- [Problem to work on]: I need each line of the entries below that includes the string "soup".

:: Data for review ::

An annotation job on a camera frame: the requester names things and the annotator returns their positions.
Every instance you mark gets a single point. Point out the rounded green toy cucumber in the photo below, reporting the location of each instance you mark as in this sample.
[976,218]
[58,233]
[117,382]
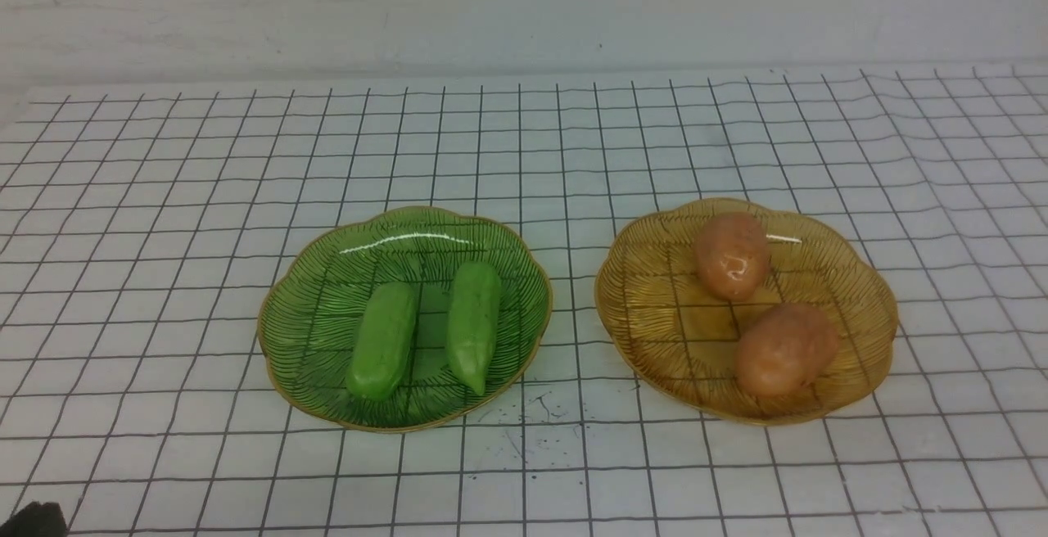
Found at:
[383,341]

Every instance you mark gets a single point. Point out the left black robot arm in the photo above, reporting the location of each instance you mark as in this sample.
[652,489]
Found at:
[36,519]

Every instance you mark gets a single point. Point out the amber transparent plastic plate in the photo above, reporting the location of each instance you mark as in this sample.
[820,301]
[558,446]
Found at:
[682,340]

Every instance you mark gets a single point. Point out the green transparent plastic plate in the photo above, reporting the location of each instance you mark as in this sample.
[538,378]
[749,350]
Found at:
[308,322]

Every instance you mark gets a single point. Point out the tan toy potato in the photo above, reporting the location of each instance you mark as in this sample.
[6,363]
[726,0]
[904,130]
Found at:
[785,349]

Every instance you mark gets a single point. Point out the pointed green toy cucumber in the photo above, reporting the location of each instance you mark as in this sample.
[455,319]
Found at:
[473,317]

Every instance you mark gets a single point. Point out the white grid tablecloth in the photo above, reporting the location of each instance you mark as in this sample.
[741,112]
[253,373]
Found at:
[143,224]

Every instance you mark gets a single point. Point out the orange toy potato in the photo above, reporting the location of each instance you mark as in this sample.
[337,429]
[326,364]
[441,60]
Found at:
[732,255]

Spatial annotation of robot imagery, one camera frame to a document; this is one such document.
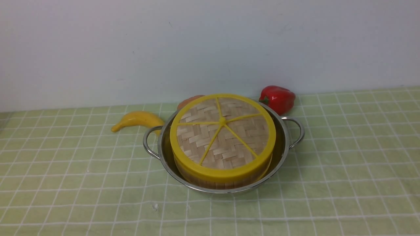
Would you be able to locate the stainless steel two-handled pot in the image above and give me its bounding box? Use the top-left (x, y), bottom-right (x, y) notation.
top-left (143, 104), bottom-right (305, 195)

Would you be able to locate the green checked tablecloth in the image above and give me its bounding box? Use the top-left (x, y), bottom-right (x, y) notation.
top-left (0, 87), bottom-right (420, 236)

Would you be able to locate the bamboo steamer basket yellow rim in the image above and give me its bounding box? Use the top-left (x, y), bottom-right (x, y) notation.
top-left (174, 154), bottom-right (272, 190)

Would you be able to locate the yellow rimmed woven steamer lid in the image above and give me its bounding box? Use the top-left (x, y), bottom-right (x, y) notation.
top-left (169, 94), bottom-right (276, 163)

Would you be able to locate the red toy bell pepper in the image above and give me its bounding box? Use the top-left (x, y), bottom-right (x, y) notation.
top-left (259, 85), bottom-right (296, 115)

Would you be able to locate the yellow toy banana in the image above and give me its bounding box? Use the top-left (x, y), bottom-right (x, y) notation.
top-left (111, 111), bottom-right (165, 133)

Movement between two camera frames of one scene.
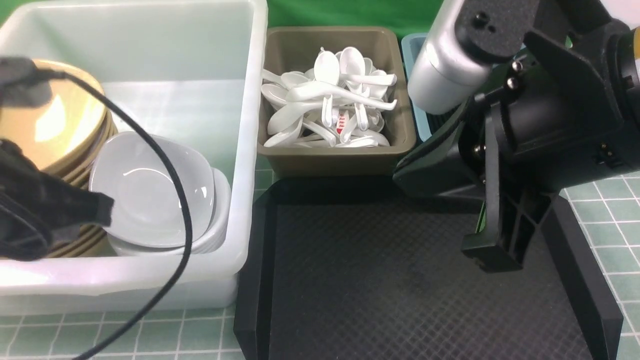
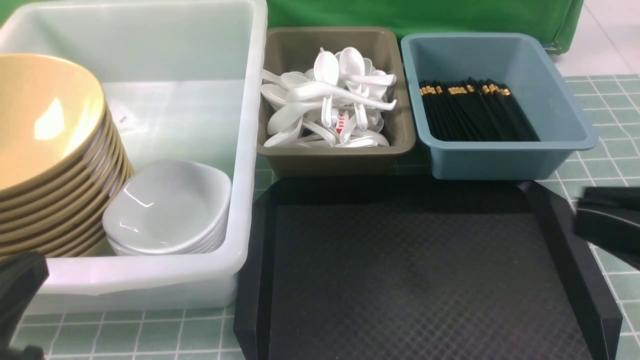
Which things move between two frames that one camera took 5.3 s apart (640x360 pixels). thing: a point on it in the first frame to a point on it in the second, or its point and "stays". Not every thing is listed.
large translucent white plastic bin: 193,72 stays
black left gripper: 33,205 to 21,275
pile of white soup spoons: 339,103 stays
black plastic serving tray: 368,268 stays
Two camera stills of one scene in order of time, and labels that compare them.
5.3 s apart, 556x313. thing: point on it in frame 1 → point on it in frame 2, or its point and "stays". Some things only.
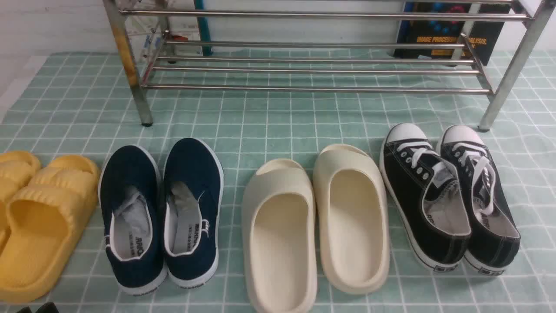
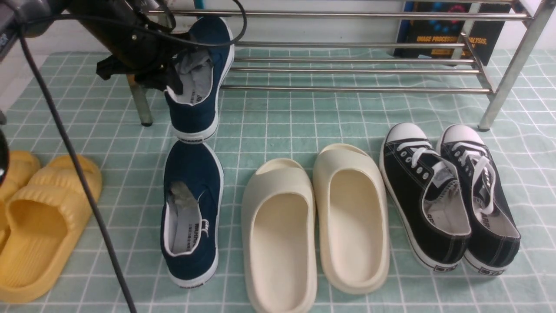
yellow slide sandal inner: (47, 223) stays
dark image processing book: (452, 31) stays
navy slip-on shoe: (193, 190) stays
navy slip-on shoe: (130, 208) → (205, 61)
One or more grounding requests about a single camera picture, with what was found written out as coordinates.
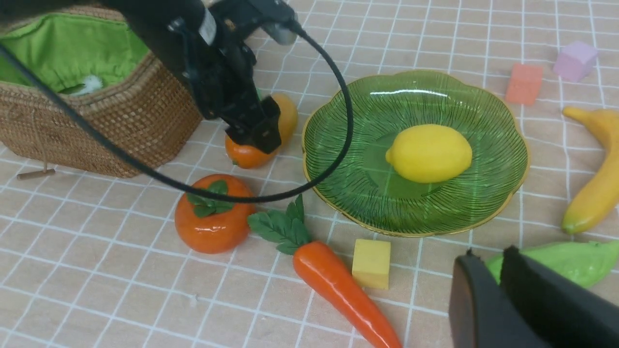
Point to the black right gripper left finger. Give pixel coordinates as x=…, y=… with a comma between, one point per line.
x=480, y=313

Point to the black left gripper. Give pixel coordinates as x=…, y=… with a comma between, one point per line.
x=207, y=52

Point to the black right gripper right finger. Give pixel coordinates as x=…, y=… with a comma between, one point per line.
x=562, y=313

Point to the orange mango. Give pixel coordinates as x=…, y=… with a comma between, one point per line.
x=259, y=129

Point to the green bitter gourd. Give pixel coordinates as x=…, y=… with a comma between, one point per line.
x=584, y=263

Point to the orange persimmon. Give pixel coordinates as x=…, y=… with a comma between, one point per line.
x=211, y=226

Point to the orange carrot with leaves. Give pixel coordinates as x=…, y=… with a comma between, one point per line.
x=322, y=270

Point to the yellow banana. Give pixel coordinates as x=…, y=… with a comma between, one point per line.
x=600, y=195

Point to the yellow lemon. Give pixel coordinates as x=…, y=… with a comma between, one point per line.
x=429, y=153

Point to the yellow foam cube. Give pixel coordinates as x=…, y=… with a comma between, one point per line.
x=371, y=263

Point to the green glass plate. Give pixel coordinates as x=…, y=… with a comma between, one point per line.
x=383, y=201

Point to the checkered tablecloth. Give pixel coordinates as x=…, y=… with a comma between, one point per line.
x=89, y=261

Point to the woven wicker basket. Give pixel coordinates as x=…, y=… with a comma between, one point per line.
x=102, y=70

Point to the orange foam cube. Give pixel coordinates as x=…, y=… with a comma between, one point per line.
x=524, y=84

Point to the wooden basket toggle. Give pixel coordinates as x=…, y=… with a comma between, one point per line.
x=36, y=174

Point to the pink foam cube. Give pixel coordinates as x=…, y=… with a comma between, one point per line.
x=575, y=61

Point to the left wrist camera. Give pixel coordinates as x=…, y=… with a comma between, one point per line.
x=244, y=17

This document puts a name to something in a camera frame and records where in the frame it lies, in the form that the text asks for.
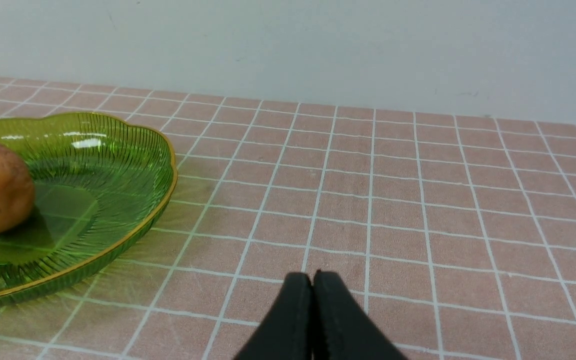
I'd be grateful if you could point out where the pink checkered tablecloth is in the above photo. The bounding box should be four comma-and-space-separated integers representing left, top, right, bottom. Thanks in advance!
0, 78, 576, 360

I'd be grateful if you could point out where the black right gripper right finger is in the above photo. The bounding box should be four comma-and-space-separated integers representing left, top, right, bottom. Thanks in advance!
312, 270, 407, 360

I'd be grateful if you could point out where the green glass plate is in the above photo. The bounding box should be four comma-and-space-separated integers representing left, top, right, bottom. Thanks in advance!
0, 111, 178, 308

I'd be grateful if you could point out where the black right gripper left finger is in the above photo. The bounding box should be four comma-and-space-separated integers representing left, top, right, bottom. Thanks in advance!
234, 272, 313, 360

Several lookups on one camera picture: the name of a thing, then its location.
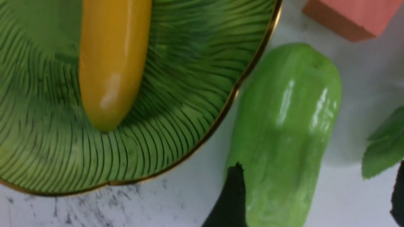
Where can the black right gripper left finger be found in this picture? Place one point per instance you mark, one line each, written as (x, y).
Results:
(230, 208)

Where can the green toy chayote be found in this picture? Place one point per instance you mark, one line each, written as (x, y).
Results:
(282, 129)

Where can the green glass leaf plate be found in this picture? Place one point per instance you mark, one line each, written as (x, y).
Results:
(200, 52)

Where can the salmon foam cube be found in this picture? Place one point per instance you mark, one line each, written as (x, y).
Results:
(354, 20)

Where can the yellow toy banana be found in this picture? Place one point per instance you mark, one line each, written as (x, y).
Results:
(113, 52)

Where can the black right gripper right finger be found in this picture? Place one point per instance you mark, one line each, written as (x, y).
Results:
(397, 198)

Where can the white toy radish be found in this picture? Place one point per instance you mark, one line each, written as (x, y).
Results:
(369, 130)

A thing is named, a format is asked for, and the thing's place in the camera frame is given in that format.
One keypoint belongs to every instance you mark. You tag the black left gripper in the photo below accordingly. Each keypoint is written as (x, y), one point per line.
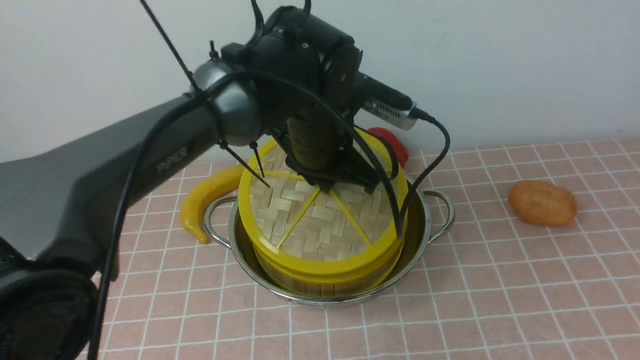
(319, 149)

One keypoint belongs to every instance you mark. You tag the yellow bamboo steamer lid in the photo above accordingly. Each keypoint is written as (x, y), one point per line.
(306, 231)

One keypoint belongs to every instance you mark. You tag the yellow bamboo steamer basket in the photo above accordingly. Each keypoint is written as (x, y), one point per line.
(334, 286)

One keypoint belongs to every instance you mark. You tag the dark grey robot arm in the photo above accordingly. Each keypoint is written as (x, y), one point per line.
(297, 79)

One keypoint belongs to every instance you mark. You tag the stainless steel pot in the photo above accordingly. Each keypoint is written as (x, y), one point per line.
(418, 237)

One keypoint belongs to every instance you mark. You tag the red plastic bell pepper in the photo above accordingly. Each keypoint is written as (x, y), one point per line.
(391, 139)

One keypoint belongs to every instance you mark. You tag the yellow plastic banana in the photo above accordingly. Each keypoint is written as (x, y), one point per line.
(197, 201)

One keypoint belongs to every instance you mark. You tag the pink checkered tablecloth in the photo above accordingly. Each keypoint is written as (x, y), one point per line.
(493, 288)

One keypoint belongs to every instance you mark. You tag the orange brown potato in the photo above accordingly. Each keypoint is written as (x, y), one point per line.
(542, 203)

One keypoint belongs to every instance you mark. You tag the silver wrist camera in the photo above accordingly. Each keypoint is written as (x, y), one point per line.
(384, 102)

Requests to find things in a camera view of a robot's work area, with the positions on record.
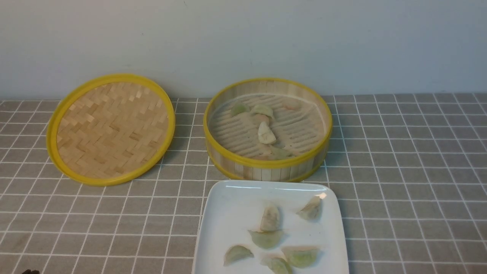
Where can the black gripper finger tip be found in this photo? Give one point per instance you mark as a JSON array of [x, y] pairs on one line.
[[31, 271]]

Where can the white dumpling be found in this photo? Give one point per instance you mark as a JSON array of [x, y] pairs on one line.
[[265, 134]]

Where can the green dumpling plate bottom left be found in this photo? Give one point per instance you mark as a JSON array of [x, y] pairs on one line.
[[236, 253]]

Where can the green dumpling plate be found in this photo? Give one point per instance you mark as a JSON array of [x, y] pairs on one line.
[[301, 257], [277, 265], [236, 253], [266, 240]]

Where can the white square plate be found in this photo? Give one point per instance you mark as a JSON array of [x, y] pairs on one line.
[[235, 206]]

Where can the green dumpling plate middle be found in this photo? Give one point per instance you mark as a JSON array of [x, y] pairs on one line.
[[266, 240]]

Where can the pale dumpling plate centre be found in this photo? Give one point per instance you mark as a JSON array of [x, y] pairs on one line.
[[271, 219]]

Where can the pale dumpling plate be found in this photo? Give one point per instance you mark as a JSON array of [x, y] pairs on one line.
[[271, 219], [312, 210]]

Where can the green dumpling plate bottom centre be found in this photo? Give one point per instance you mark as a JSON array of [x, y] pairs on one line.
[[277, 265]]

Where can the green dumpling plate bottom right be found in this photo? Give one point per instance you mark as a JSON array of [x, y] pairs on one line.
[[301, 257]]

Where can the pale dumpling plate top right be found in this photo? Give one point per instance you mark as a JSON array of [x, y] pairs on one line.
[[312, 210]]

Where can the yellow-rimmed bamboo steamer lid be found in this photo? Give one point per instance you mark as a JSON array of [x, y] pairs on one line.
[[111, 129]]

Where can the green dumpling steamer back left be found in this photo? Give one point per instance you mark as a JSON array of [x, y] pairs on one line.
[[239, 108]]

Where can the green dumpling steamer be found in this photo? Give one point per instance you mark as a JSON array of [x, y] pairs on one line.
[[263, 110], [277, 153], [239, 108]]

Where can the pink dumpling steamer centre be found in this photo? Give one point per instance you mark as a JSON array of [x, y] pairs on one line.
[[261, 118]]

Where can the pink dumpling steamer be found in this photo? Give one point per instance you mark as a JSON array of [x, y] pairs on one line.
[[261, 118], [291, 104]]

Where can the green dumpling steamer front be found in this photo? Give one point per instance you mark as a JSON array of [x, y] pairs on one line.
[[277, 153]]

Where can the green dumpling steamer back middle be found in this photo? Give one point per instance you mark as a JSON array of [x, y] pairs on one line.
[[263, 110]]

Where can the yellow-rimmed bamboo steamer basket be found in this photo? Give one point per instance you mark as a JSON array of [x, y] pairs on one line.
[[232, 142]]

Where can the pink dumpling steamer back right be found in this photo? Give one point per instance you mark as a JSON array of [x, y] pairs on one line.
[[291, 104]]

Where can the grey checked tablecloth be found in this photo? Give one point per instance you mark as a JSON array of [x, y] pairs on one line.
[[409, 173]]

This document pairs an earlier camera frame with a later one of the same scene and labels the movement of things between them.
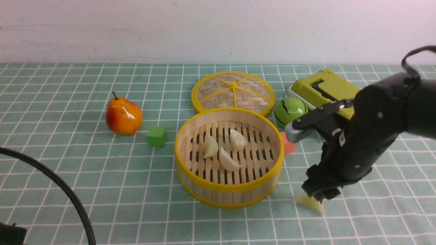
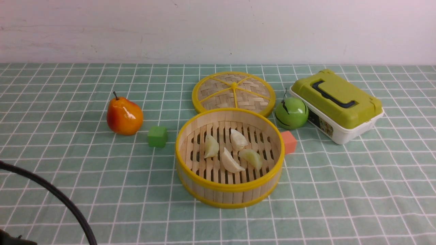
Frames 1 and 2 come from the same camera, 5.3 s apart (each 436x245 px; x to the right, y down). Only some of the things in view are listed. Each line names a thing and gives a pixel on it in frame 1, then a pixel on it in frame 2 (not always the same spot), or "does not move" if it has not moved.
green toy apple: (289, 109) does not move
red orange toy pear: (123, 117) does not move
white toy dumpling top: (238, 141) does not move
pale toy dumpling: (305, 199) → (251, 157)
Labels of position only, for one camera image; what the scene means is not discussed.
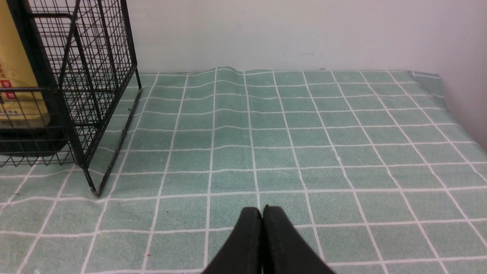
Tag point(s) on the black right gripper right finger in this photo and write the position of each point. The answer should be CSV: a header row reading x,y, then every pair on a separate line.
x,y
284,250

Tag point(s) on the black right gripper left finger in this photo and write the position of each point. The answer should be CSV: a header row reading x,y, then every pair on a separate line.
x,y
240,252

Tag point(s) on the dark vinegar bottle yellow label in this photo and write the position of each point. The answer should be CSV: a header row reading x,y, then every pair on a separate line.
x,y
31,122

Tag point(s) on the green checkered tablecloth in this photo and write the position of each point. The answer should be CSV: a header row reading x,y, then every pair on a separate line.
x,y
370,167

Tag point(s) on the black wire rack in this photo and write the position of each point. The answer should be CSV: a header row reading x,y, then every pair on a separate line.
x,y
90,49

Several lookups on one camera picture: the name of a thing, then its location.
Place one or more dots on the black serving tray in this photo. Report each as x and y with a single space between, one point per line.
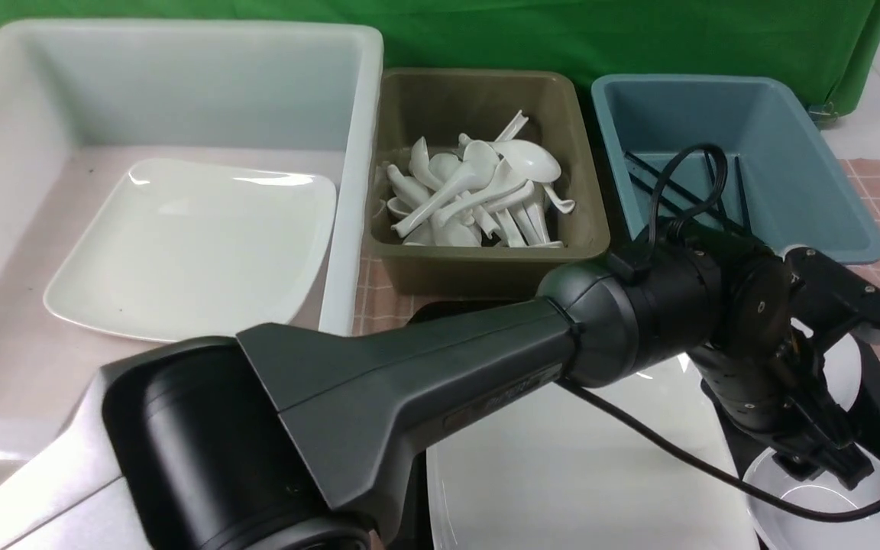
415 532

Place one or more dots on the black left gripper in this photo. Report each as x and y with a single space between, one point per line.
764 374

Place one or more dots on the white square plate in bin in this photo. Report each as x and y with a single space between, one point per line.
181 249

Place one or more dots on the large white plastic bin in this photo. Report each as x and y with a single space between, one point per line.
82 101

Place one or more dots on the blue plastic bin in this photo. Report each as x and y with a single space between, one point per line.
797 192

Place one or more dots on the olive brown plastic bin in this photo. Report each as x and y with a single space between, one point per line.
439 105

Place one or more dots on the white square rice plate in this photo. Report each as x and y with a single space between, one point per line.
553 472

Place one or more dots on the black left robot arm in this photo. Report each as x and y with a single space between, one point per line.
286 438

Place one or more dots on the green backdrop cloth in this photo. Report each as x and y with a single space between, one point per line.
821 50

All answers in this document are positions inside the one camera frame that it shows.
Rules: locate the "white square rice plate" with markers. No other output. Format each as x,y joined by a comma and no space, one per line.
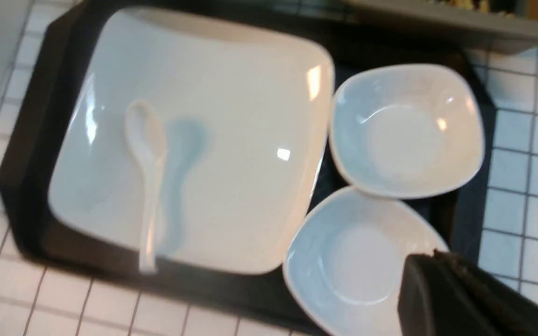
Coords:
245,111

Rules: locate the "white bowl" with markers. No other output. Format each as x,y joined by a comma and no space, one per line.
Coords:
407,131
344,266

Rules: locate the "brown plastic bin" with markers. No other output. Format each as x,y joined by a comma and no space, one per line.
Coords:
509,26

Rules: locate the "white soup spoon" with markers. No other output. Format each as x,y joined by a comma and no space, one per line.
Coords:
145,135

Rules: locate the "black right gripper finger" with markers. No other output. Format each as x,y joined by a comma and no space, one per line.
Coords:
444,294

:::

- [Exercise output]:
pile of white soup spoons: 339,103 stays
Rules: locate the "white soup spoon" with markers. No other output. Format each as x,y joined by a comma and no space, one per line.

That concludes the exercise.